▸ Problem to work on
Print all of the data exactly.

▸ Listed entries
*** Block opens ***

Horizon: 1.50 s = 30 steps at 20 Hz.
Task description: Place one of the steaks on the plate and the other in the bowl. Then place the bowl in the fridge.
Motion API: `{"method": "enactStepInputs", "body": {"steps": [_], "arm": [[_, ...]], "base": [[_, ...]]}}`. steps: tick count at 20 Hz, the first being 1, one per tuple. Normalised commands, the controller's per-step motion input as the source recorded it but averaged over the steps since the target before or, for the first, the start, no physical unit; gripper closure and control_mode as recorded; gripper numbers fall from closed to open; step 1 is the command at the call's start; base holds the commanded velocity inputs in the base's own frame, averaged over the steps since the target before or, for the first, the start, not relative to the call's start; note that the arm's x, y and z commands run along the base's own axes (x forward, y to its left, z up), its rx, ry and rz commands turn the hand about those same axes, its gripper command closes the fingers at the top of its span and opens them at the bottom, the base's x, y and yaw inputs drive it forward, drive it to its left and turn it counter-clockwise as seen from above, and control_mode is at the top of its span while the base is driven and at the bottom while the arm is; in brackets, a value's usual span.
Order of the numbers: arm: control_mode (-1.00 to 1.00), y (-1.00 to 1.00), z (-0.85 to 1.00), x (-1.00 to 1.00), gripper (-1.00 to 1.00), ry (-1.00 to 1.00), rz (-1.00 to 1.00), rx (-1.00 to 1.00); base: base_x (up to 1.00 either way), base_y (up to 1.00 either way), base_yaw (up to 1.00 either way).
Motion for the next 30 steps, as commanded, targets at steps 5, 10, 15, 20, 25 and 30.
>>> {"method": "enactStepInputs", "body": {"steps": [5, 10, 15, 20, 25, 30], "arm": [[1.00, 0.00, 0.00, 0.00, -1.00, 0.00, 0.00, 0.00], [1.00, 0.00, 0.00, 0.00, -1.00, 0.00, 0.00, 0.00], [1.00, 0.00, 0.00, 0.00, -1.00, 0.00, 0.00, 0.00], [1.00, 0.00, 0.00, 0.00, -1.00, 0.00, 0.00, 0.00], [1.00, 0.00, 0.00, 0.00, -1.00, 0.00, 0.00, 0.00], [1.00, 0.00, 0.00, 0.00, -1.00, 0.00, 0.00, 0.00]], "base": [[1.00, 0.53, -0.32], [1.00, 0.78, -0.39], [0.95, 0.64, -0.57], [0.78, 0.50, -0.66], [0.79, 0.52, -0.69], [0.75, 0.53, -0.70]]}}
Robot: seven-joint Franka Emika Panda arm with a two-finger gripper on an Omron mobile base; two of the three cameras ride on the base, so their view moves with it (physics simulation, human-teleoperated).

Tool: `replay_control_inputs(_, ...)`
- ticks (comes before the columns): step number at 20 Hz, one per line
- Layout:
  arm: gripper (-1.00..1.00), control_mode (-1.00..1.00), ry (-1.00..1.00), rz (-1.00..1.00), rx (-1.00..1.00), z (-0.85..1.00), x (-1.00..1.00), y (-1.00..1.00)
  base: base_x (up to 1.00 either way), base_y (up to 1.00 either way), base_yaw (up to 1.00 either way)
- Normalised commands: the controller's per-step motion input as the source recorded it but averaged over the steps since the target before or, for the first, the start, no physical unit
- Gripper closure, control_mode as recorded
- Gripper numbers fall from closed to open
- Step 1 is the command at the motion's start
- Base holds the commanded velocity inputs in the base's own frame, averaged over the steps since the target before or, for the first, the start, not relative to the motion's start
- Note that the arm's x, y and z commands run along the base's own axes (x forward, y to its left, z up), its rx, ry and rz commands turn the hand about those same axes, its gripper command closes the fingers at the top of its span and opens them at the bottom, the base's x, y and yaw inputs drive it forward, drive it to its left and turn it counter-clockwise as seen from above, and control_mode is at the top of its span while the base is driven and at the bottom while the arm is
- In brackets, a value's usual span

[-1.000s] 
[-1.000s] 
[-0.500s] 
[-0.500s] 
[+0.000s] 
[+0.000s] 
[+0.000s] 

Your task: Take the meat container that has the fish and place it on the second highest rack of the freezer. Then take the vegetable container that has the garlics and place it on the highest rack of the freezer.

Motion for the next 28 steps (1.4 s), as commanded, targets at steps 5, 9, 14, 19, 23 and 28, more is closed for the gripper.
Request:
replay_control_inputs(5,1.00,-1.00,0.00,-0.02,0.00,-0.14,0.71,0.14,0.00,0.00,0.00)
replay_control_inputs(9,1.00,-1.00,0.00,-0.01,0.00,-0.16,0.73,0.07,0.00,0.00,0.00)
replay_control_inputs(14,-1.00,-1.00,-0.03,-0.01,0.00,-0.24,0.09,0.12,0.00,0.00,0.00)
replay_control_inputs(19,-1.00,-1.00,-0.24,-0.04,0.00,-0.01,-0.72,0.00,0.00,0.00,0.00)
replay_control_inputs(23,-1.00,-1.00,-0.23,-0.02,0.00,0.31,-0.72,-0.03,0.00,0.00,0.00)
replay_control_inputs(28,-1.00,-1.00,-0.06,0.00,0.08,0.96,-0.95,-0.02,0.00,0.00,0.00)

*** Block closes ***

▸ Problem solution
Horizon: 1.50 s = 30 steps at 20 Hz.
Task description: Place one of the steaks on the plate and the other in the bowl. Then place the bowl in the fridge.
Motion API: `{"method": "enactStepInputs", "body": {"steps": [_], "arm": [[_, ...]], "base": [[_, ...]]}}`. steps: tick count at 20 Hz, the first being 1, one per tuple. Normalised commands, the controller's per-step motion input as the source recorded it but averaged over the steps since the target before or, for the first, the start, no physical unit; gripper closure and control_mode as recorded; gripper numbers fall from closed to open; step 1 is the command at the call's start; base holds the commanded velocity inputs in the base's own frame, averaged over the steps since the target before or, for the first, the start, not relative to the call's start; note that the arm's x, y and z commands run along the base's own axes (x forward, y to its left, z up), its rx, ry and rz commands turn the hand about those same axes, its gripper command closes the fingers at the top of its span and opens them at the bottom, the base's x, y and yaw inputs drive it forward, drive it to its left and turn it counter-clockwise as seen from above, and control_mode is at the top of its span while the base is driven and at the bottom while the arm is; in brackets, a value's usual span.
Order of the numbers: arm: control_mode (-1.00 to 1.00), y (-1.00 to 1.00), z (-0.85 to 1.00), x (-1.00 to 1.00), gripper (-1.00 to 1.00), ry (-1.00 to 1.00), rz (-1.00 to 1.00), rx (-1.00 to 1.00); base: base_x (up to 1.00 either way), base_y (up to 1.00 either way), base_yaw (up to 1.00 either way).
Motion for the next 30 steps, as commanded, targets at steps 5, 10, 15, 20, 25 and 30.
>>> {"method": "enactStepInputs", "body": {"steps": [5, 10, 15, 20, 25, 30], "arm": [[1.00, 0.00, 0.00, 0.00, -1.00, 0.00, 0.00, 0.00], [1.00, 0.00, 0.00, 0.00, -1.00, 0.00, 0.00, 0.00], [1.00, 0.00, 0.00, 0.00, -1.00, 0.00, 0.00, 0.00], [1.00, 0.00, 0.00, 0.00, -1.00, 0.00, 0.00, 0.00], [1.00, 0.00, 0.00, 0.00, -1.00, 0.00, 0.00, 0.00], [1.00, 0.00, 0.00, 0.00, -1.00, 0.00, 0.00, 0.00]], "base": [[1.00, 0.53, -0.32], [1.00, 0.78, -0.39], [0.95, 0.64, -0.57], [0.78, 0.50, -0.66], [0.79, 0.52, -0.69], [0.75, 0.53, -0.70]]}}
Robot: seven-joint Franka Emika Panda arm with a two-finger gripper on an Omron mobile base; two of the three cameras ride on the base, so their view moves with it (physics simulation, human-teleoperated).

Tool: `replay_control_inputs(_, ...)`
- ticks (comes before the columns): step number at 20 Hz, one per line
- Layout:
  arm: gripper (-1.00..1.00), control_mode (-1.00..1.00), ry (-1.00..1.00), rz (-1.00..1.00), rx (-1.00..1.00), z (-0.85..1.00), x (-1.00..1.00), y (-1.00..1.00)
  base: base_x (up to 1.00 either way), base_y (up to 1.00 either way), base_yaw (up to 1.00 either way)
- Normalised commands: the controller's per-step motion input as the source recorded it but averaged over the steps since the target before or, for the first, the start, no physical unit
- Gripper closure, control_mode as recorded
- Gripper numbers fall from closed to open
- Step 1 is the command at the motion's start
- Base holds the commanded velocity inputs in the base's own frame, averaged over the steps since the target before or, for the first, the start, not relative to the motion's start
- Note that the arm's x, y and z commands run along the base's own axes (x forward, y to its left, z up), its rx, ry and rz commands turn the hand about those same axes, its gripper command closes the fingers at the top of its span and opens them at the bottom, the base's x, y and yaw inputs drive it forward, drive it to its left and turn it counter-clockwise as seen from above, and control_mode is at the top of its span while the base is driven and at the bottom while the arm is
- In brackets, a value's usual span

[-1.000s] 
[-1.000s] 
[-0.500s] 
[-0.500s] 
[+0.000s] 
[+0.000s] 
[+0.000s] 

Your task: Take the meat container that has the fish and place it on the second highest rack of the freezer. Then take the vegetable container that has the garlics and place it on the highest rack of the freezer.

Motion for the next 28 steps (1.4 s), as commanded, targets at steps 5, 9, 14, 19, 23 and 28, more is closed for the gripper.
Request:
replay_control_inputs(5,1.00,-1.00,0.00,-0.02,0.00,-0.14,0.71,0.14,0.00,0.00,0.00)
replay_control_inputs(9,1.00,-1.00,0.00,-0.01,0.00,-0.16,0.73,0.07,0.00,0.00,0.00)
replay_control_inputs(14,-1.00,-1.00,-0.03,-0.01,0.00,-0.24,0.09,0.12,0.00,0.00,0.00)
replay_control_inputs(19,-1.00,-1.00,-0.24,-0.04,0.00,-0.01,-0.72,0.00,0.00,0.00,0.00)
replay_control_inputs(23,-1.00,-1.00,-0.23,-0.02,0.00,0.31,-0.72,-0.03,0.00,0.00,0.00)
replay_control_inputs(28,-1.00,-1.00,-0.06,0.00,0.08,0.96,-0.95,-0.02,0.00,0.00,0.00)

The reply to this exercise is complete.